About the job
About RevenueBase:
At RevenueBase, we are dedicated to building robust data infrastructure that enhances the trustworthiness of AI agents, minimizing errors.
We offer freshly updated and verified B2B data crucial for the effective operation of autonomous AI agents and go-to-market workflows.
Our company has experienced tremendous growth, tripling in size while achieving 100% gross dollar retention and maintaining a positive cash flow.

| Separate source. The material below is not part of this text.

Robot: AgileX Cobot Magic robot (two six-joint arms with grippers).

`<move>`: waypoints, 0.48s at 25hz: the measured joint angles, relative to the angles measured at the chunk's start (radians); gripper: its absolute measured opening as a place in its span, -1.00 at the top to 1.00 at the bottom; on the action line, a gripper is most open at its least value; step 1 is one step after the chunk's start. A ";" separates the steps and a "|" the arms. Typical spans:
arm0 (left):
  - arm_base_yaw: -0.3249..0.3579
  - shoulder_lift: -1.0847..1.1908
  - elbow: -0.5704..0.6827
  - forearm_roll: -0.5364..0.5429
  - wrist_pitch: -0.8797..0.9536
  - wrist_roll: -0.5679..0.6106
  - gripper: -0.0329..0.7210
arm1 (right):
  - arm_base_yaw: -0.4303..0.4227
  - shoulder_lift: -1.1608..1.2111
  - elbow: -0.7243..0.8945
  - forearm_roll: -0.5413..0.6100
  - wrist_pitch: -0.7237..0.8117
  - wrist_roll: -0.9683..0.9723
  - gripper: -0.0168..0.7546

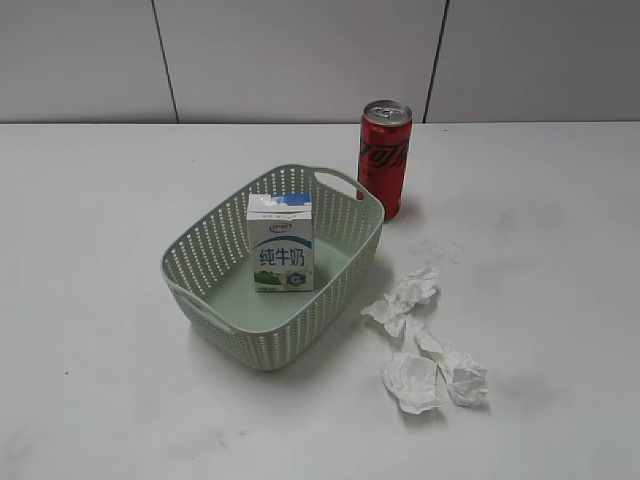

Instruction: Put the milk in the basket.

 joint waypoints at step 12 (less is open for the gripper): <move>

Our data powers AI solutions for major players like Clay, Zoominfo, and Dun & Bradstreet, as well as the next generation of AI-driven GTM tools.

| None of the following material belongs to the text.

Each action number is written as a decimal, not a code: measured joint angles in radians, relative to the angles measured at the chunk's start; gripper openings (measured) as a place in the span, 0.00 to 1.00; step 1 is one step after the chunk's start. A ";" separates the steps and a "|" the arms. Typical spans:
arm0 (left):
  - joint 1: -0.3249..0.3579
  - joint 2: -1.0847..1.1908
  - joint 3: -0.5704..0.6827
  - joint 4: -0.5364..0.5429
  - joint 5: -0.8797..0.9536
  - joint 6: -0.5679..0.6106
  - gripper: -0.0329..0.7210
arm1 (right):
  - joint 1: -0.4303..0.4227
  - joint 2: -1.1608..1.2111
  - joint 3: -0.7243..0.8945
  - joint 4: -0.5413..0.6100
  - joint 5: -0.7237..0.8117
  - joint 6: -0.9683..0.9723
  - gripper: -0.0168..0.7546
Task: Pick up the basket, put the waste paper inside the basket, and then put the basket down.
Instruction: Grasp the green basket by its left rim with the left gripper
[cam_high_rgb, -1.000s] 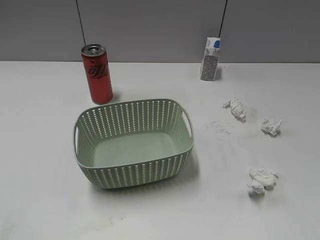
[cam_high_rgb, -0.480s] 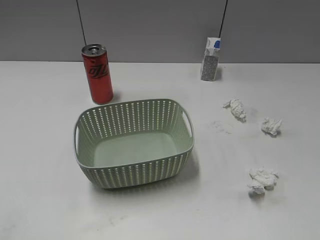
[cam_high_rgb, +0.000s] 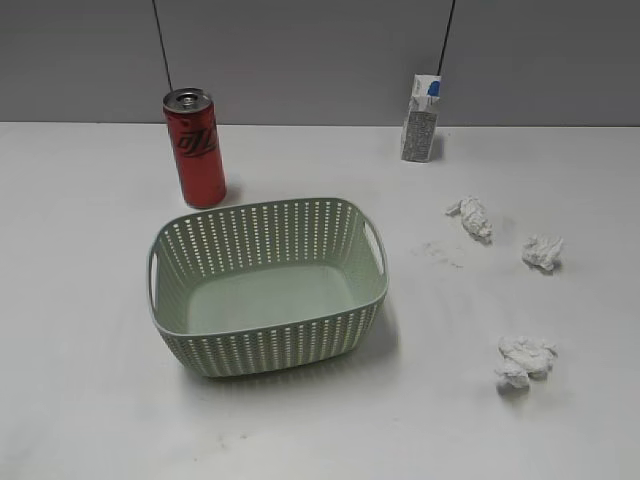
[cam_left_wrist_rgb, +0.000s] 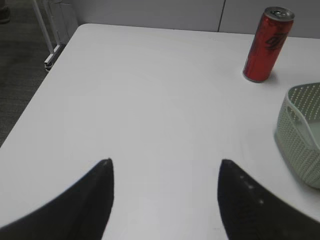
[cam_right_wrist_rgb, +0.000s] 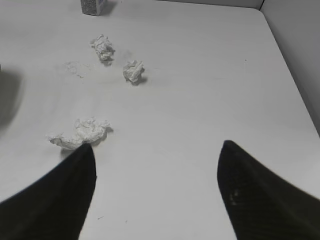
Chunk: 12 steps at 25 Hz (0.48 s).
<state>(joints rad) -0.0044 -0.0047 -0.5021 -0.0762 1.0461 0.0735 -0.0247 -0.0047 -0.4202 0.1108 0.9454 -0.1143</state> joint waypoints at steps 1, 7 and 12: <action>0.000 0.000 -0.002 -0.008 -0.008 0.000 0.77 | 0.000 0.000 0.000 0.000 -0.001 0.000 0.76; 0.000 0.133 -0.013 -0.153 -0.146 0.001 0.90 | 0.000 0.000 0.000 0.000 -0.001 0.000 0.76; 0.000 0.399 -0.039 -0.305 -0.258 0.072 0.88 | 0.000 0.000 0.000 0.000 -0.001 0.000 0.76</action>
<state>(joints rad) -0.0044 0.3948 -0.5408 -0.3808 0.7884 0.1453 -0.0247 -0.0047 -0.4202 0.1104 0.9444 -0.1143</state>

Why This Position is Critical:
As our data platform rapidly scales, we are seeking a skilled engineer to take charge of data pipelines from start to finish, ensuring high data quality and robust reliability during our growth phase.
This role is essential for enhancing our data infrastructure, speeding up delivery through automation, and guaranteeing that our B2B clients receive reliable and timely data.
You will work on data systems that directly support our customers' workflows, where the dependability of pipelines and data quality are crucial for client retention.
Your Responsibilities:
Develop and maintain production-ready data pipelines utilizing DBT, Snowflake, and contemporary orchestration tools.
Take ownership of data engineering features from implementation to optimization and deployment.
Troubleshoot and enhance existing pipelines by identifying bottlenecks and improving performance.
Lead automation projects across the data stack to speed up delivery and minimize manual tasks.
Provide secondary support for B2B clients by investigating data discrepancies and clarifying edge cases, ensuring data reliability.
Design and implement new data import pipelines as we broaden our data source coverage.
Enhance data quality by implementing validation, monitoring, and testing processes to ensure accurate data delivery.
Participate in code reviews, architectural discussions, and contribute to data engineering best practices.
Your Profile:
You have over 3 years of professional experience in data engineering.
You possess strong skills in SQL, data modeling, Python, and ETL/ELT principles.